> **Directions**
The data below should be restated word for word, pictures omitted.

> **Dataset extract**
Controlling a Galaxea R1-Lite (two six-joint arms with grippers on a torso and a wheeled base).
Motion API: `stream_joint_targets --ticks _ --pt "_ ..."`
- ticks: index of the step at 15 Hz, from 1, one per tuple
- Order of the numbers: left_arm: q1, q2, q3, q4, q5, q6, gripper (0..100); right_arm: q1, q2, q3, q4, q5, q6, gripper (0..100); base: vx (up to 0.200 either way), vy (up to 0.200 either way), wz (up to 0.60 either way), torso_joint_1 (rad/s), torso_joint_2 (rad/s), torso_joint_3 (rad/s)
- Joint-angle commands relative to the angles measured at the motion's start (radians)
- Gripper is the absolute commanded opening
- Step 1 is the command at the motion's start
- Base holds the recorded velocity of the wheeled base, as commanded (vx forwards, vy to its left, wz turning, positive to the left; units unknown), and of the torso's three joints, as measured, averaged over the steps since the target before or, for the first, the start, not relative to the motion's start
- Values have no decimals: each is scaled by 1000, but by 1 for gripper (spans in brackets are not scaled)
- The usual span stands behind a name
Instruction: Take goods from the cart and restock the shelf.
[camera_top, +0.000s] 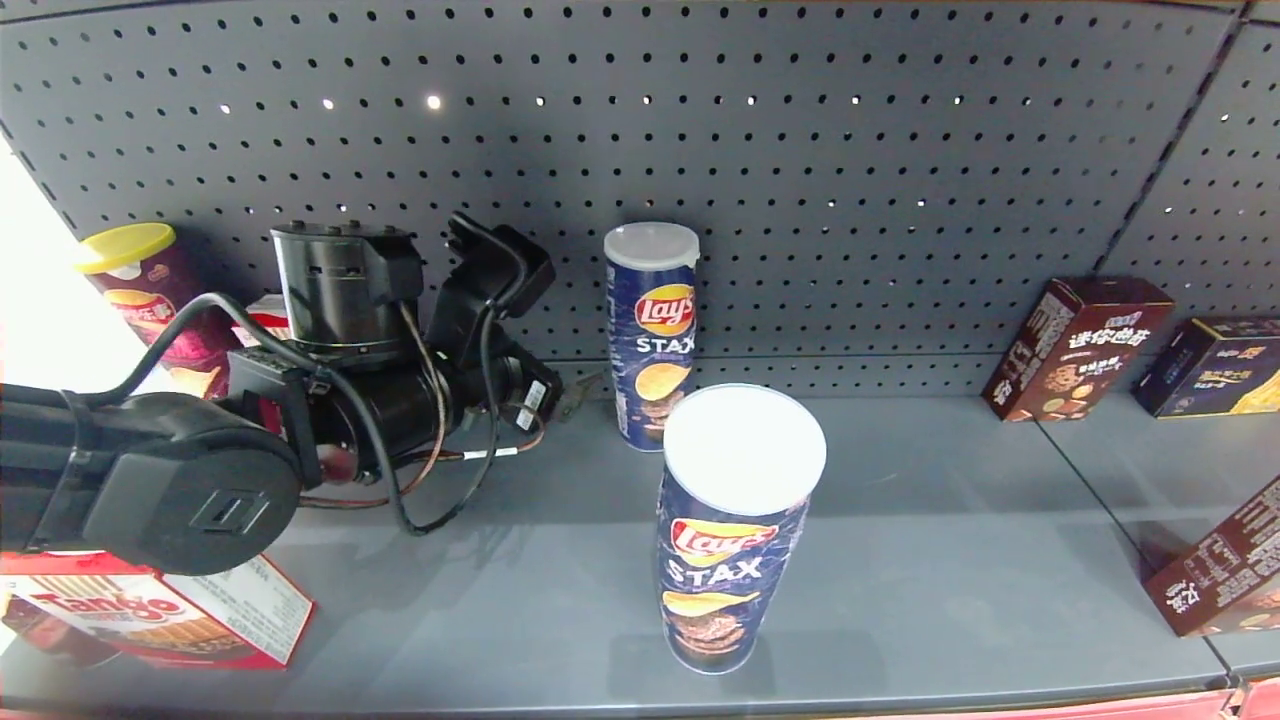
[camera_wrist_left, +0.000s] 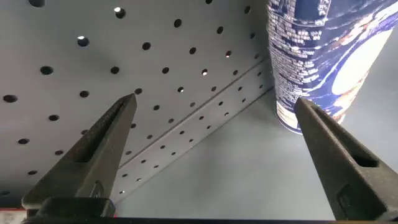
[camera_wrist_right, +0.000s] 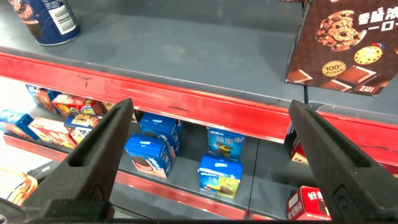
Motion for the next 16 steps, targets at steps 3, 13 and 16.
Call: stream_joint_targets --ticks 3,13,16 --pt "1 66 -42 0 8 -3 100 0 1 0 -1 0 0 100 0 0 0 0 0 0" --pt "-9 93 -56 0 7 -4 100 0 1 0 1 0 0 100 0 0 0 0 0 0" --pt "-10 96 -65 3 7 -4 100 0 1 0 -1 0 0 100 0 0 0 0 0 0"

> **Solution for this problem**
Controlling a Galaxea R1-Lite (two six-joint arms with grippers on a torso and a wheeled base).
Motion API: `stream_joint_targets --ticks _ --pt "_ ..."`
- ticks: index of the step at 15 Hz, from 1, one per tuple
- Order of the numbers: left_arm: q1, q2, q3, q4, q5, q6, gripper (0..100); right_arm: q1, q2, q3, q4, q5, q6, gripper (0..100); base: vx (up to 0.200 either way), vy (up to 0.200 either way), wz (up to 0.60 either way), torso_joint_1 (rad/s), torso_joint_2 (rad/s), torso_joint_3 (rad/s)
- Joint-angle commands relative to the angles measured at the motion's start (radians)
- Gripper is the absolute commanded opening
- Step 1 is the command at the motion's start
- Base holds the recorded velocity of the wheeled base, as commanded (vx forwards, vy to its left, wz turning, positive to the left; units unknown), and of the torso's three joints, as measured, averaged over the steps since the target before or, for the first, the start, not relative to the motion's start
- Values have no decimals: each is scaled by 1000, but by 1 for gripper (spans in brackets are not scaled)
- The usual span stands behind a name
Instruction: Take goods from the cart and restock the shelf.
[camera_top, +0.000s] 
[camera_wrist_left, +0.000s] 
[camera_wrist_right, +0.000s] 
Motion for the next 16 steps, targets at steps 3, 13 and 16.
Call: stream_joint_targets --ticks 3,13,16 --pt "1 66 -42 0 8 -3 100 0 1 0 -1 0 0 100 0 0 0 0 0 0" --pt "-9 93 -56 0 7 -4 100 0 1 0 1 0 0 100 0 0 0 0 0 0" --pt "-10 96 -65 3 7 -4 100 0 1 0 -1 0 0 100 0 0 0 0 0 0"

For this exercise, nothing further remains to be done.